**EXERCISE DIRECTIONS**
Find the line in the data below that contains "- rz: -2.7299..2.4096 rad". Return that line and all the lines after it, unchanged.

*** DATASET CONTENT ***

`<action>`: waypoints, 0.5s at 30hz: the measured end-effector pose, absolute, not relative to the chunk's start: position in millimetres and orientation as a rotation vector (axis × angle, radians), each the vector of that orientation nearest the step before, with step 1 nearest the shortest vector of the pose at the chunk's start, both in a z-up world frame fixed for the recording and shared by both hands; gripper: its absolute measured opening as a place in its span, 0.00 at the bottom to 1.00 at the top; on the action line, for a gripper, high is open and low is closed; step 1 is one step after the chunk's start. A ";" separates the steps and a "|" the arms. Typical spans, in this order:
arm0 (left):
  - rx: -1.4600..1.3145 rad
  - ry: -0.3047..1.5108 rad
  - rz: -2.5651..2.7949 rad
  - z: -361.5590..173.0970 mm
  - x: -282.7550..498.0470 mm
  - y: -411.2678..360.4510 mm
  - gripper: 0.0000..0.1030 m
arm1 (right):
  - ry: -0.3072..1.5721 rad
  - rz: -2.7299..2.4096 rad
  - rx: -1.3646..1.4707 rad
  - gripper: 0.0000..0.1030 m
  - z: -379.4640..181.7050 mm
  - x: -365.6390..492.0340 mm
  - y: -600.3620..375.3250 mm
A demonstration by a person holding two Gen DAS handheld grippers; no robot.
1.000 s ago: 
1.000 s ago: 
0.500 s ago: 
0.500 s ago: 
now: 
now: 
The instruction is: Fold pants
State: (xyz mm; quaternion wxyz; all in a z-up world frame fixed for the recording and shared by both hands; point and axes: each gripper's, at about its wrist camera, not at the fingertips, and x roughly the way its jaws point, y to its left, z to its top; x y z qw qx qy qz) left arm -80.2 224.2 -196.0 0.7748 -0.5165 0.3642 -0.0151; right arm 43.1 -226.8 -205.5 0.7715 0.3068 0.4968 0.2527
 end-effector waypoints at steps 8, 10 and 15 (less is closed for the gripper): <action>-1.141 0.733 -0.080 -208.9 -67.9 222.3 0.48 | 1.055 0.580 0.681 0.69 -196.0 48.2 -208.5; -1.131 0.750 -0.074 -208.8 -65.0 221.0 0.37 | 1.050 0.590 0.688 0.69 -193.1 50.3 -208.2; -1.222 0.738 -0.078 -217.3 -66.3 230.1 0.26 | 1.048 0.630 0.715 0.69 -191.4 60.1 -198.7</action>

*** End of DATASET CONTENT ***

**ANSWER BOX**
  - rz: -2.7299..2.4096 rad
  - rx: -1.3646..1.4707 rad
  - gripper: 0.0000..0.1030 m
  - z: -379.4640..181.7050 mm
  - x: -365.6390..492.0340 mm
  - y: -600.3620..375.3250 mm
A demonstration by a person holding two Gen DAS handheld grippers; no robot.
1.000 s ago: 
1.000 s ago: 
0.500 s ago: 
0.500 s ago: 
now: 
now: 
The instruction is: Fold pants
State: (xyz mm; quaternion wxyz; all in a z-up world frame fixed for the recording and shared by both hands; point and axes: each gripper's, at about its wrist camera, not at the fingertips, and x roughly the way its jaws point, y to its left, z to its top; x y z qw qx qy qz) left arm -80.2 224.2 -196.0 0.7748 -0.5165 0.3642 -0.0151; right arm 43.1 -226.8 -205.5 0.7715 0.3068 0.4968 0.2527
 end-effector waypoints at steps 8, 10 and 15 (less is closed for the gripper): <action>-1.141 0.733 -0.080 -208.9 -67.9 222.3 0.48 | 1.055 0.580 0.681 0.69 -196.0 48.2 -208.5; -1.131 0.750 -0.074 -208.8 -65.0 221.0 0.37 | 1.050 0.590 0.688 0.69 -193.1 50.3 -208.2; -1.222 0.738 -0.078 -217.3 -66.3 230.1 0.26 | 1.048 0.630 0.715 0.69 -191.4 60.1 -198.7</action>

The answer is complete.